* [Work instructions] Scan the records for the string "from" and copy every line that holds it.

(Saved data entries)
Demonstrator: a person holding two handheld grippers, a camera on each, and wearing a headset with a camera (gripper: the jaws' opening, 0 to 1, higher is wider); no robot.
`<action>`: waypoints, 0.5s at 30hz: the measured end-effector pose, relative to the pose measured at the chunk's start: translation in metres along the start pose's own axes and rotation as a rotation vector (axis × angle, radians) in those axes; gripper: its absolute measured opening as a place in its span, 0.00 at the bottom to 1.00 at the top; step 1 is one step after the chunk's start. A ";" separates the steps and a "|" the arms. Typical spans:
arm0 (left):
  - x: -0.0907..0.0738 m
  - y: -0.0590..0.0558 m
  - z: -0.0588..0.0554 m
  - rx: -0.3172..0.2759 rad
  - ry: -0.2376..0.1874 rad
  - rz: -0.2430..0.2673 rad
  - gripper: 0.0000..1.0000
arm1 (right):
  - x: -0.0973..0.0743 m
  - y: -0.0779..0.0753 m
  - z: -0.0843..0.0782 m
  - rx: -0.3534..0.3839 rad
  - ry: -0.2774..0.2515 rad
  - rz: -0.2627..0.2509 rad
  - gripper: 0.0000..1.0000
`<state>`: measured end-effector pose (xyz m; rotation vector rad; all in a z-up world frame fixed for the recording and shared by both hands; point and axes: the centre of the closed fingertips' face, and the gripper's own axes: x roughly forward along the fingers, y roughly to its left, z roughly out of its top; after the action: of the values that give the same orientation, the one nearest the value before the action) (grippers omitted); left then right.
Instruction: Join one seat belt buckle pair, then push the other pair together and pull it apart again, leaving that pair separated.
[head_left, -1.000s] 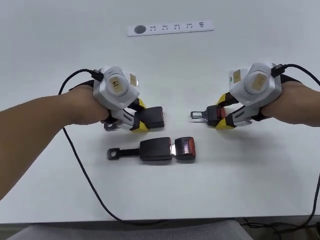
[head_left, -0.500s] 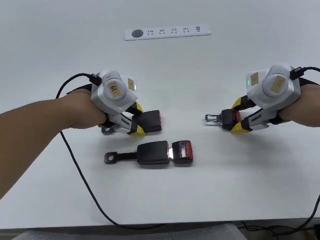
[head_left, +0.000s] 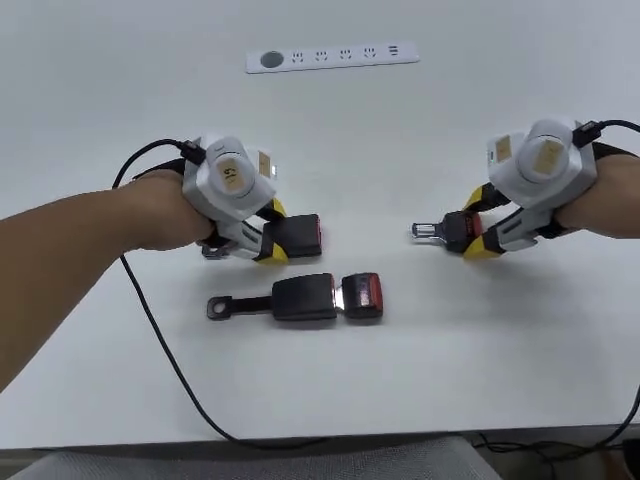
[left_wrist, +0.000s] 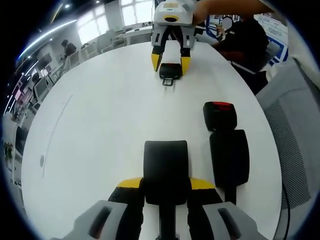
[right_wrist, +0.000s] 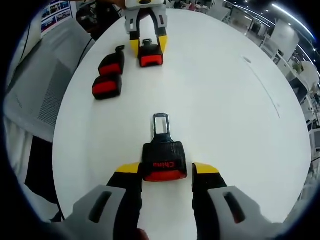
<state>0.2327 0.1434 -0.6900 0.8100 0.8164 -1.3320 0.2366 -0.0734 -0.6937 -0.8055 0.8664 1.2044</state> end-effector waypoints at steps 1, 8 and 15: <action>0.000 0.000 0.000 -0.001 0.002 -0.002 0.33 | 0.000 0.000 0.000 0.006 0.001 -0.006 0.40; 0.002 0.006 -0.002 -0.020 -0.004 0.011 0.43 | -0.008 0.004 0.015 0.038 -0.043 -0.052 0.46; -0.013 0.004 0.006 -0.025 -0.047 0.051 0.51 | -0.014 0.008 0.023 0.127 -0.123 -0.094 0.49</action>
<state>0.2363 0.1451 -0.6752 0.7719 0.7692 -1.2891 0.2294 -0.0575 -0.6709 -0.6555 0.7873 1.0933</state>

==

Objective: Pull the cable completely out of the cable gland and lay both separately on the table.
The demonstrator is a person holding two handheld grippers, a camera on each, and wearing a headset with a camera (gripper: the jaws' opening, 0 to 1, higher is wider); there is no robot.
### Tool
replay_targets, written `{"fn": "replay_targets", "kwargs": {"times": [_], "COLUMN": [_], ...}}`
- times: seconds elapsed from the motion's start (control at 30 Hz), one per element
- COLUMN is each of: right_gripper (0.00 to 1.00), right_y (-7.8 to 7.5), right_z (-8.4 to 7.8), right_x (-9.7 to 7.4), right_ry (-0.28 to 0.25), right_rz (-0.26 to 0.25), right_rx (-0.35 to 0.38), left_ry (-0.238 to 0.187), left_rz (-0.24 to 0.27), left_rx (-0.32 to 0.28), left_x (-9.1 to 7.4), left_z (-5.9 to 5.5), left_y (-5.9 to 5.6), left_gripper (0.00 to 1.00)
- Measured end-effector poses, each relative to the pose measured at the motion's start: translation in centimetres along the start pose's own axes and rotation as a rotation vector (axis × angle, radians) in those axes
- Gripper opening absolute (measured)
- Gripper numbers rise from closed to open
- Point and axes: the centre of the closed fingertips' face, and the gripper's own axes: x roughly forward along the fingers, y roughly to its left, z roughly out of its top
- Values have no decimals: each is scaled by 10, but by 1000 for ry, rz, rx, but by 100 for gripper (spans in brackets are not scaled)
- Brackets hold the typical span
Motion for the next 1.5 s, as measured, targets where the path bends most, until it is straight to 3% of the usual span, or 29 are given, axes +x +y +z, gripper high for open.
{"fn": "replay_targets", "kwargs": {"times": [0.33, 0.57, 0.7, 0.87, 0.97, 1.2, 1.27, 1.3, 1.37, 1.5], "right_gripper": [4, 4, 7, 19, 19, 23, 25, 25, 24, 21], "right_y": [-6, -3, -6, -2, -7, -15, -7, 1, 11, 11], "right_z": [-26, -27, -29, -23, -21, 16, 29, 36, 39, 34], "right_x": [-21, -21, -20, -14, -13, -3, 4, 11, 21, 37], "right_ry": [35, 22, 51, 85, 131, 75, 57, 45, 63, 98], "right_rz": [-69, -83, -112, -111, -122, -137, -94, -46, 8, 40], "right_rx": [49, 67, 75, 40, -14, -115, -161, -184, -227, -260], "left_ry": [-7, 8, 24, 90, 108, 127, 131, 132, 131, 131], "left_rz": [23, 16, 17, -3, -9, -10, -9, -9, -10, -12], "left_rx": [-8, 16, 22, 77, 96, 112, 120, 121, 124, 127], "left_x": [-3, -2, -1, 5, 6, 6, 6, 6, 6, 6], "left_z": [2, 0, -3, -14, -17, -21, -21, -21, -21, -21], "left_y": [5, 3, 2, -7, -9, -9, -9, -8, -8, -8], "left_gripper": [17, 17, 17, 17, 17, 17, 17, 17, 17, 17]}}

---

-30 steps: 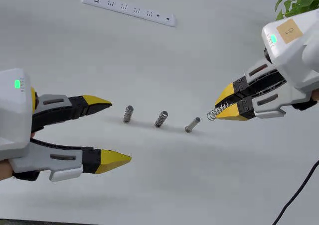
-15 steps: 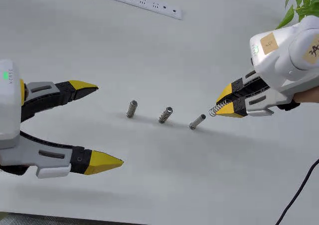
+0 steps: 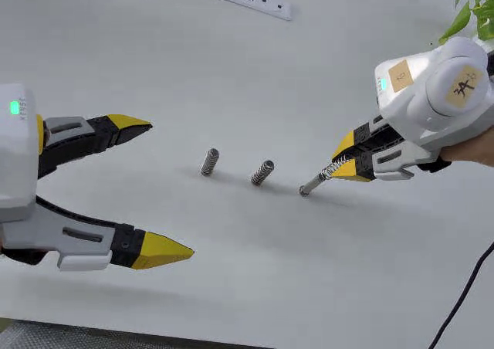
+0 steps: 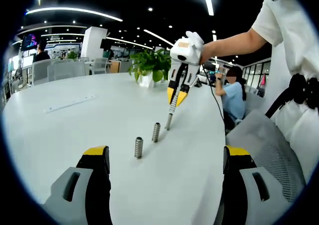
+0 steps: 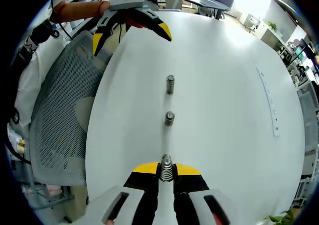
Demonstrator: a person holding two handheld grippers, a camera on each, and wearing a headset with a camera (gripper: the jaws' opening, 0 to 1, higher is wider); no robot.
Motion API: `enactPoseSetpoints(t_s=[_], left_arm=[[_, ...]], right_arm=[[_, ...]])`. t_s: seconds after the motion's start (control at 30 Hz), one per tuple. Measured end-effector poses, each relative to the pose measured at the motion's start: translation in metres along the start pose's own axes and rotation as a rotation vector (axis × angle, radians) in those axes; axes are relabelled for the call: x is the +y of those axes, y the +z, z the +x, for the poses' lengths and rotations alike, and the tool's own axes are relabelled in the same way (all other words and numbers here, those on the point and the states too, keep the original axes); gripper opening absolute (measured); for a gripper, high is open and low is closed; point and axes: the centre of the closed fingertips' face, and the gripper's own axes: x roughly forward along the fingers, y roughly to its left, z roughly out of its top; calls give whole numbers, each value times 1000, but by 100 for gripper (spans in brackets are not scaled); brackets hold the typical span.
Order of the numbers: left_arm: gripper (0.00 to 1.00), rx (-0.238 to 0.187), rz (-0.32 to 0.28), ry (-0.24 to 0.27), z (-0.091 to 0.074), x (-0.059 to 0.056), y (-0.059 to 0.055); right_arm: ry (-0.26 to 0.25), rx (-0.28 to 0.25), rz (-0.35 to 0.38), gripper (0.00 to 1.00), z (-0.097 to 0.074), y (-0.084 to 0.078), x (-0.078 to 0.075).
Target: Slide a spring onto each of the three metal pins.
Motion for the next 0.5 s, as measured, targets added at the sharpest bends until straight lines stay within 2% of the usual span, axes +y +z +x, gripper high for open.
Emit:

* [Problem solution]
- times: seconds elapsed from the motion's start (control at 30 Hz), one per element
- Gripper numbers rise from closed to open

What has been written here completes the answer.